* Your instructions:
What is needed is every line of the data that includes the word "image". Please copy each one.

* Input material:
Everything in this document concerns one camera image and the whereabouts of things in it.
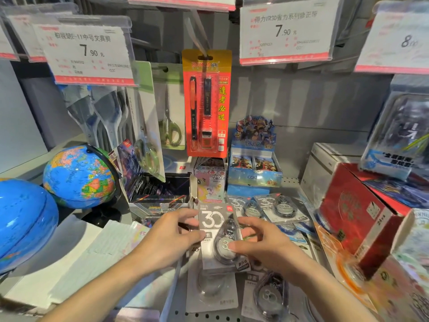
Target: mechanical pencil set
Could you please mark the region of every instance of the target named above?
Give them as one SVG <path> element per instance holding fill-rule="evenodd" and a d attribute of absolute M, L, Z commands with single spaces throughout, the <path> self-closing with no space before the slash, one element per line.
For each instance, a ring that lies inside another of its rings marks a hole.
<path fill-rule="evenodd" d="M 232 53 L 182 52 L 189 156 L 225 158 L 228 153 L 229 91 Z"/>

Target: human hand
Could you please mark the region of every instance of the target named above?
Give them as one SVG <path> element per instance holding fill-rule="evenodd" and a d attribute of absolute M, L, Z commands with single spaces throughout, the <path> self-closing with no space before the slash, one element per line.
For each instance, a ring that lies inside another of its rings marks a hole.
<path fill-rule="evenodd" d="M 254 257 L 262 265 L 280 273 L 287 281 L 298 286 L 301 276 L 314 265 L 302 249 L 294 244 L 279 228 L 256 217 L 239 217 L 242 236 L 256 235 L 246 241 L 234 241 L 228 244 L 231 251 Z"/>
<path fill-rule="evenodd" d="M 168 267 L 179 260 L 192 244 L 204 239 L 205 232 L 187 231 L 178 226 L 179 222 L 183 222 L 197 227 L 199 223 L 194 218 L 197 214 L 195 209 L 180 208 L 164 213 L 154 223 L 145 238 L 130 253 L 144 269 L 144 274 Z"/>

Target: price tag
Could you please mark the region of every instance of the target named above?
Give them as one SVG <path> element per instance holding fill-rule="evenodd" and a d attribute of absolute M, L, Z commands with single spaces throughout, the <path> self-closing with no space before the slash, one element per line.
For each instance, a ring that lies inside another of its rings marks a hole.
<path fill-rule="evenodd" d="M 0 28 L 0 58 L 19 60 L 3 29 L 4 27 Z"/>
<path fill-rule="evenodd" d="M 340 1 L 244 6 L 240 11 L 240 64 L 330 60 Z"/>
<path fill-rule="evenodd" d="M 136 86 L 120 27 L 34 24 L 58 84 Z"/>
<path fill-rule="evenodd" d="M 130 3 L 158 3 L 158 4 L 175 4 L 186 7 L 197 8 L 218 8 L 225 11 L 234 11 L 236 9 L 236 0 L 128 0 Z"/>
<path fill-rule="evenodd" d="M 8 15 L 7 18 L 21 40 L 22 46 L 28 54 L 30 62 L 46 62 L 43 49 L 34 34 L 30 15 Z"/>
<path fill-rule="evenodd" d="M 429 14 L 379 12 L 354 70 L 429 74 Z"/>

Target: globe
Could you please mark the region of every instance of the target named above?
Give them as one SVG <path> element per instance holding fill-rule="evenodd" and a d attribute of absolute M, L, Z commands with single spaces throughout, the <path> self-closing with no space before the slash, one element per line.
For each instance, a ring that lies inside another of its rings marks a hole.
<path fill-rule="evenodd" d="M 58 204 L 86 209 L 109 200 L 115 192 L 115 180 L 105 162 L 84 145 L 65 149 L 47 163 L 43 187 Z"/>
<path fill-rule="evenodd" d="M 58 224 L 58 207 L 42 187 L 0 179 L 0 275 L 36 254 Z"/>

...

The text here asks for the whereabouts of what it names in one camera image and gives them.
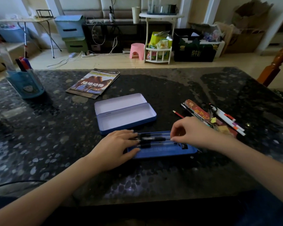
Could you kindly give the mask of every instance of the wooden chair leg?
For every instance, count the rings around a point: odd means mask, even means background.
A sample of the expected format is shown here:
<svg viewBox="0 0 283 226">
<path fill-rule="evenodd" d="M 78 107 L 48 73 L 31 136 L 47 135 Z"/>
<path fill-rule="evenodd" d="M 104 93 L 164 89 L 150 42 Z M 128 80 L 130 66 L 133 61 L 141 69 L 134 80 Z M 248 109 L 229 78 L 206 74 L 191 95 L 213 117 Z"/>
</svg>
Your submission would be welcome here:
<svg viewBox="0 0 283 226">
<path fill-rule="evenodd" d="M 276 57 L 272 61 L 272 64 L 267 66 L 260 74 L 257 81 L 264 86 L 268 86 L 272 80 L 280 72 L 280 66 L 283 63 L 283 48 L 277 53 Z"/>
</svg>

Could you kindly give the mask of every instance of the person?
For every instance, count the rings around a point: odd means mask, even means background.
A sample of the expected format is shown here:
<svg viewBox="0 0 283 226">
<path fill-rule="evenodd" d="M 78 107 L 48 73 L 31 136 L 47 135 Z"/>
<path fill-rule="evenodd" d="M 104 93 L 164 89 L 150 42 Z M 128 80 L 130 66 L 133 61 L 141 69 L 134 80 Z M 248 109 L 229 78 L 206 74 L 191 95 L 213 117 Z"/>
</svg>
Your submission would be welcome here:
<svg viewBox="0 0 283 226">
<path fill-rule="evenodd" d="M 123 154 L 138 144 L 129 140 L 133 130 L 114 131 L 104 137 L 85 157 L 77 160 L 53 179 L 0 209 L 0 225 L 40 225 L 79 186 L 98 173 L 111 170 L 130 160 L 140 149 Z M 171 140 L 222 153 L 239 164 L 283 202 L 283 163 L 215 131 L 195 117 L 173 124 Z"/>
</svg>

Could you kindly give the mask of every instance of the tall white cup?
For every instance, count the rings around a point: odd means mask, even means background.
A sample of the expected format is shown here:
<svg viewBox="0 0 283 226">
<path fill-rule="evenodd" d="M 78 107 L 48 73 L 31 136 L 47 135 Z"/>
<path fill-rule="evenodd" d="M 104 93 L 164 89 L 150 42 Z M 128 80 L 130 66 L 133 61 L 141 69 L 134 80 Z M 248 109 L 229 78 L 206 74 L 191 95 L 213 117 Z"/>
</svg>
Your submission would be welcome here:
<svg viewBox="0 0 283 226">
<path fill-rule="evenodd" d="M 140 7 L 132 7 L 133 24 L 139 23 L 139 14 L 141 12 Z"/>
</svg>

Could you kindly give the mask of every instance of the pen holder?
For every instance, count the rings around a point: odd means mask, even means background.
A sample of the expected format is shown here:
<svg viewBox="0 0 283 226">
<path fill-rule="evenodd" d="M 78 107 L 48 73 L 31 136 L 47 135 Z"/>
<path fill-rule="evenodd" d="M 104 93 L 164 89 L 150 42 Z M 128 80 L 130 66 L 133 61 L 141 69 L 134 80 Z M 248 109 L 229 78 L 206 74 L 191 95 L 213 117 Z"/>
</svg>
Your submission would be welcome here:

* Output for this exercise:
Everything in this document concerns one camera image and the whereabouts of things in it.
The text here asks for the whereabouts of what it names in one camera image and gives them.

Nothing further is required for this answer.